Wyatt Boyce pushed Enosburg’s lead to 36-31 to open the fourth before Wimette took a steal coast-to-coast, completing an and-one play to cut BFA’s deficit to two midway through the fourth. Fletcher hit a three to make it a one-point BFA lead with just under three minutes to go but Gleason returned the advantage to Enosburg with another three. Howrigan added the front end of a one-and-one with 90 seconds left to make Enosburg’s lead 40-37. With just under a minute to go, Reed Stygles grabbed an offensive rebound, setting up his brother Lane for a game-tying three with 53 seconds left. Enosburg held for the last shot and missed a long three at the buzzer.
Fontaine hit a nice spinning layup in traffic to get BFA started in overtime, then Reed Stygles caught a blocked shot and put it in and Chayer hit both ends of a one-and-one; just like that, Fairfax led 46-40 with just 1:18 left in overtime.
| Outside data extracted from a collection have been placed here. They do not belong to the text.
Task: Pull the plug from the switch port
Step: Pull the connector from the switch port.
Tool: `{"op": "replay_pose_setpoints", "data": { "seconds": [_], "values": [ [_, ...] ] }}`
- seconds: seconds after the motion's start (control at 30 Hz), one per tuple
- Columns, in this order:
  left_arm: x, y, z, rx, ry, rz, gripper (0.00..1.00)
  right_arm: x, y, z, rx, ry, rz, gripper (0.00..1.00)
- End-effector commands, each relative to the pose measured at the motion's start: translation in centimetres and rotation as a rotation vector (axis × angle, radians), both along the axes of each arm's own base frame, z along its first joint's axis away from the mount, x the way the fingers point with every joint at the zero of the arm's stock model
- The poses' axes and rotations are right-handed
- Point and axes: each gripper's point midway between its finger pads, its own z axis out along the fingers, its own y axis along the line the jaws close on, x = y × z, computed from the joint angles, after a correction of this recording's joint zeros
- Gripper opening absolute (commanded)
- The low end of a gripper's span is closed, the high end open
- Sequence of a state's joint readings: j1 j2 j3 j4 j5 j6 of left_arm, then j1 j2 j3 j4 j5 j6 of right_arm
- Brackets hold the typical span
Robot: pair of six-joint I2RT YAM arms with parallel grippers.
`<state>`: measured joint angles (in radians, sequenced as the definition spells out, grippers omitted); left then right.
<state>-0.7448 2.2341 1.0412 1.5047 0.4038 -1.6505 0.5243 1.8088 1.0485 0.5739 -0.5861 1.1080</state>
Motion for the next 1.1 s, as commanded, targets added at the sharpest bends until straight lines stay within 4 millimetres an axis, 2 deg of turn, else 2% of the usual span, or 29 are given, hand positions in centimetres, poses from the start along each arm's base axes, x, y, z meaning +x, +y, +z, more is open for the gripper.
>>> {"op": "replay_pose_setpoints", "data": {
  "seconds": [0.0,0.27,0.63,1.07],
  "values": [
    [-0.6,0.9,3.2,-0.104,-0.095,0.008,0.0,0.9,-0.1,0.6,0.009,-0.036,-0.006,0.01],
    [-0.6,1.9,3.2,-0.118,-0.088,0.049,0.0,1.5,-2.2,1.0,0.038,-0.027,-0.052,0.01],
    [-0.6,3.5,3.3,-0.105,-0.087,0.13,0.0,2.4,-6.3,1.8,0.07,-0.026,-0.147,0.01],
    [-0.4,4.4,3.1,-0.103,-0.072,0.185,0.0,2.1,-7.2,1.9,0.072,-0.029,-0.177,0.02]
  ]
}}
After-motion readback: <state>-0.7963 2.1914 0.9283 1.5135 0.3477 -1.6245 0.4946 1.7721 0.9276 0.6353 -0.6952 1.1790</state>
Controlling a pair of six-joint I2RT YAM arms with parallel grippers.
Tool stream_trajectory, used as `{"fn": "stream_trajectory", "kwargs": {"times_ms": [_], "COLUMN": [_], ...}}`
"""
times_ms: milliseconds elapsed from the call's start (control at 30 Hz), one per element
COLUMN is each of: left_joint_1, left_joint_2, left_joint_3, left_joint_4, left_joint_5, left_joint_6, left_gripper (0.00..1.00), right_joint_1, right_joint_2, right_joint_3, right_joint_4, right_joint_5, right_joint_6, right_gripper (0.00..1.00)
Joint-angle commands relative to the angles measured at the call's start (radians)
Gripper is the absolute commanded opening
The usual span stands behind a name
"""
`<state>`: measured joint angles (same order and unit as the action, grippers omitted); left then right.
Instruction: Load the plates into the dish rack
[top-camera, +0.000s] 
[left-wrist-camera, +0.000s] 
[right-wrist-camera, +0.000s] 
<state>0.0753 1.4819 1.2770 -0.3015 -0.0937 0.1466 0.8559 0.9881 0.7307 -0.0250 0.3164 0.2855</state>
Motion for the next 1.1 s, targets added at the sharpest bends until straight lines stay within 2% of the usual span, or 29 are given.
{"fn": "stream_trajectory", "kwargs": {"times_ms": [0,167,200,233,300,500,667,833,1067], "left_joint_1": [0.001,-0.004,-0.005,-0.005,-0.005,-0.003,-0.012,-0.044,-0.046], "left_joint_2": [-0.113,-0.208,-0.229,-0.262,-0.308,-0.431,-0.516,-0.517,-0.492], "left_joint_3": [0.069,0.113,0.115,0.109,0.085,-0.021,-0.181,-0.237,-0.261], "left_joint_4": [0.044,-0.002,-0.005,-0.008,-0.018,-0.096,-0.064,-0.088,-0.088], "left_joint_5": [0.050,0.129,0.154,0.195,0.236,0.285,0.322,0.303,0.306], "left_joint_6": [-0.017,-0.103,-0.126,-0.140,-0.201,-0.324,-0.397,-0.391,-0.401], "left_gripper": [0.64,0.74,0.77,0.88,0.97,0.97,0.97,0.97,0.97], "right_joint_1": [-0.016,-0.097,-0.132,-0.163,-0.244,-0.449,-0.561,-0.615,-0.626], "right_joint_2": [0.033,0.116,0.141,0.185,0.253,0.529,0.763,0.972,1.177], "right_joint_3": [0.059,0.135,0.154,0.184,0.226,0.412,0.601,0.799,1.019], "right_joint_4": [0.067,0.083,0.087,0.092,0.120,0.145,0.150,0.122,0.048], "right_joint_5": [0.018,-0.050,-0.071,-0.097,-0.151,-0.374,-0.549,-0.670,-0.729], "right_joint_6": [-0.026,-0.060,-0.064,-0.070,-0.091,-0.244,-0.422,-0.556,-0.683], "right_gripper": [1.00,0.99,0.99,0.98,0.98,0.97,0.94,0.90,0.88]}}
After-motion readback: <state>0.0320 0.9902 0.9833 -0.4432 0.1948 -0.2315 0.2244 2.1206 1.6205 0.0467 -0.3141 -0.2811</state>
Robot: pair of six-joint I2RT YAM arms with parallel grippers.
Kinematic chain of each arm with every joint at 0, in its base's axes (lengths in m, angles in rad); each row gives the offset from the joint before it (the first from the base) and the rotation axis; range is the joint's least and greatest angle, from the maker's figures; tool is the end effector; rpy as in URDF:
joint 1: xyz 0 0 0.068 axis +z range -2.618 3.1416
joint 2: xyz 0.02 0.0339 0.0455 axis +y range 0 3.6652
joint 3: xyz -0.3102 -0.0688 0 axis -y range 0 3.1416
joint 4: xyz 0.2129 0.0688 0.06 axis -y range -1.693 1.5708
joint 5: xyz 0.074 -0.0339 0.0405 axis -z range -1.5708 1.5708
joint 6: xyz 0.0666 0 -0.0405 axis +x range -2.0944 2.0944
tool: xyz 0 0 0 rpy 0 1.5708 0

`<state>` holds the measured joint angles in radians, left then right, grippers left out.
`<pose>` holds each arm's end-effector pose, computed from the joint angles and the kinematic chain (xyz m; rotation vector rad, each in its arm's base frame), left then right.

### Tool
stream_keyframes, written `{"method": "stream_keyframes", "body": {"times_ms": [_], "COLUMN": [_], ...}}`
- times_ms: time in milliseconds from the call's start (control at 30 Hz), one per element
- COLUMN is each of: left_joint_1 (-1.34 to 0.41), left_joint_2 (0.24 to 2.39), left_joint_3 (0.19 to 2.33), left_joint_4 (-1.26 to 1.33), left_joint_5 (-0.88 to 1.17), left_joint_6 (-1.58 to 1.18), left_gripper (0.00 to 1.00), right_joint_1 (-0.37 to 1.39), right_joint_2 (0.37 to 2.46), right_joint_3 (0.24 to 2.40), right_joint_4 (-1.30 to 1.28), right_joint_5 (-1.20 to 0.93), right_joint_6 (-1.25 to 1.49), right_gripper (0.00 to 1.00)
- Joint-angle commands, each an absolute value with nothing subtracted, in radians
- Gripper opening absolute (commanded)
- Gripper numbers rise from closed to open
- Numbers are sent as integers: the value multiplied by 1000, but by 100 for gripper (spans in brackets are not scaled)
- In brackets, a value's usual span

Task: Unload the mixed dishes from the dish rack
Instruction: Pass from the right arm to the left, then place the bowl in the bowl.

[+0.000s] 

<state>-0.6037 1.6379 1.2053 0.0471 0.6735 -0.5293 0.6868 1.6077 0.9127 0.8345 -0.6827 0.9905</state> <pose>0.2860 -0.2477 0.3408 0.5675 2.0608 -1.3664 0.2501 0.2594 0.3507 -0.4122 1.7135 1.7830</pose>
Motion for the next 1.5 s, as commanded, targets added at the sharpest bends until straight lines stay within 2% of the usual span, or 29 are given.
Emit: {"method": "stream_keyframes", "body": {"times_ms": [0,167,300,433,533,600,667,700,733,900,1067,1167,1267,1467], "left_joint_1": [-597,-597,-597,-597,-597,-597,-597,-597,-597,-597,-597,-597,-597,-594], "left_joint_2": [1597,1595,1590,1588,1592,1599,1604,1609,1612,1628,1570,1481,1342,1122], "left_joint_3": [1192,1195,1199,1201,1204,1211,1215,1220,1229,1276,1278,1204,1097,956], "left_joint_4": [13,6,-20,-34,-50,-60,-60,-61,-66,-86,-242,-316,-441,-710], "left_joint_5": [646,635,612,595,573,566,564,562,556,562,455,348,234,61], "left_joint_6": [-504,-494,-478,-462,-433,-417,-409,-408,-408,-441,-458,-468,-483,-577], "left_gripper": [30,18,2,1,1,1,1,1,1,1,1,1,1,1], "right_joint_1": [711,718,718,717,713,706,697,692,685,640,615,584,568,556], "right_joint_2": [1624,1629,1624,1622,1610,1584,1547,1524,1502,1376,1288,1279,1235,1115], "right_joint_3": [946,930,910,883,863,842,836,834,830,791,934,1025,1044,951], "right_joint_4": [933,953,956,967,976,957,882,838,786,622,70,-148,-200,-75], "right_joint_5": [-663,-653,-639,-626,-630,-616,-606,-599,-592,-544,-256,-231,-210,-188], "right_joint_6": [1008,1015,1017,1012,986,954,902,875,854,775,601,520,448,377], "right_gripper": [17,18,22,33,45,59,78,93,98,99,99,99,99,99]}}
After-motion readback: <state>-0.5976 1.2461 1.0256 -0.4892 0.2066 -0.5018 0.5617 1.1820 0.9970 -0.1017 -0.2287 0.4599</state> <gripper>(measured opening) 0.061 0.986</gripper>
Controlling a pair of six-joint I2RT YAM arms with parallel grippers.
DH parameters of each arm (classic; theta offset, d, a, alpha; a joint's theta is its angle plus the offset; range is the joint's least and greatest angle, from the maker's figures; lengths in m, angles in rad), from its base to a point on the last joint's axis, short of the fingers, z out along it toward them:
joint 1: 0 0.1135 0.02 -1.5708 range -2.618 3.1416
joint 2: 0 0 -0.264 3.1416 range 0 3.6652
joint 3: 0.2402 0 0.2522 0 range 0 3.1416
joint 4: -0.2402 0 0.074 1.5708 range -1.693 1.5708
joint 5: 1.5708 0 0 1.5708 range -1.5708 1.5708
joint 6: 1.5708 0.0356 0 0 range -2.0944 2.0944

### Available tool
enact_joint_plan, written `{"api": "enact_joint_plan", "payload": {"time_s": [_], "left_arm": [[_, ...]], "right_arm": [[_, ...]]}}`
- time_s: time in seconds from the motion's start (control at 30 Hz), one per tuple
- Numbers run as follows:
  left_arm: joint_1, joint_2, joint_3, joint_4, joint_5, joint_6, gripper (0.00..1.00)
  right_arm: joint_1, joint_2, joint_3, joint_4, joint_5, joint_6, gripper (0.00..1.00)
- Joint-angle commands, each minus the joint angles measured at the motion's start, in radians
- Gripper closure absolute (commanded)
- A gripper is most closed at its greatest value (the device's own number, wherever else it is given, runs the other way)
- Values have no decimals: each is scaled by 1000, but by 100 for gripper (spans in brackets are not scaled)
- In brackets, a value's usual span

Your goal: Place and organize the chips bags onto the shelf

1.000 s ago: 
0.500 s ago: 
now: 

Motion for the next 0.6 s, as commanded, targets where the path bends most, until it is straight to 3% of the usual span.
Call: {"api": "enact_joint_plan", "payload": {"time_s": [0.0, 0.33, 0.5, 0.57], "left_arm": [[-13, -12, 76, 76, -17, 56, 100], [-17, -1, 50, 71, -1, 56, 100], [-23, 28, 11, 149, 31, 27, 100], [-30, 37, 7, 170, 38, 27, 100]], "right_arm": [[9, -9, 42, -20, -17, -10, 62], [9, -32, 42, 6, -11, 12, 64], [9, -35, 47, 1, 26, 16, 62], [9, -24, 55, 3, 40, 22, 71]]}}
Howrigan kept the Hornets alive with a deep three before Chayer again hit both ends of a one-and-one. After Enosburg missed, Howrigan picked up a steal and tossed it to Gleason for an easy layup to cut BFA’s lead to 48-45 with 22 seconds left. Wimette drew a foul and hit both shots, rendering one more Howrigan three too little, too late. Enosburg did get the ball back once more but stepped out of bounds before getting a chance to shoot.
“Credit to them, they played hard,” Lovelette said of the Bullets. “They came here to give it all they had and it was good enough tonight, for sure.”
Gleason finished with a dozen points for the Hornets, who end up just short of a third straight trip to the final-four in Barre. Tuesday concludes the basketball careers of an impressive group of Hornet seniors who have seen tremendous success despite dealing with a pandemic for most of their careers. Howrigan, Combs, Boyce, Nathaniel Robtoy, Blair Archambault, Ethan Hogaboom and Landon Blake will graduate this spring after a couple of incredible playoff runs (and, for some, a soccer championship last fall). The dream remains alive for the Bullets, who await the winner of Wednesday’s playdown game and will either travel to Williamstown or host Leland & Gray. Fairfax hasn’t been to Barre for a final-four since 2018 and last played for a championship in a memorable 2009 postseason. Fairfax has never won a boys basketball title and the school hasn’t won one at all since 1981.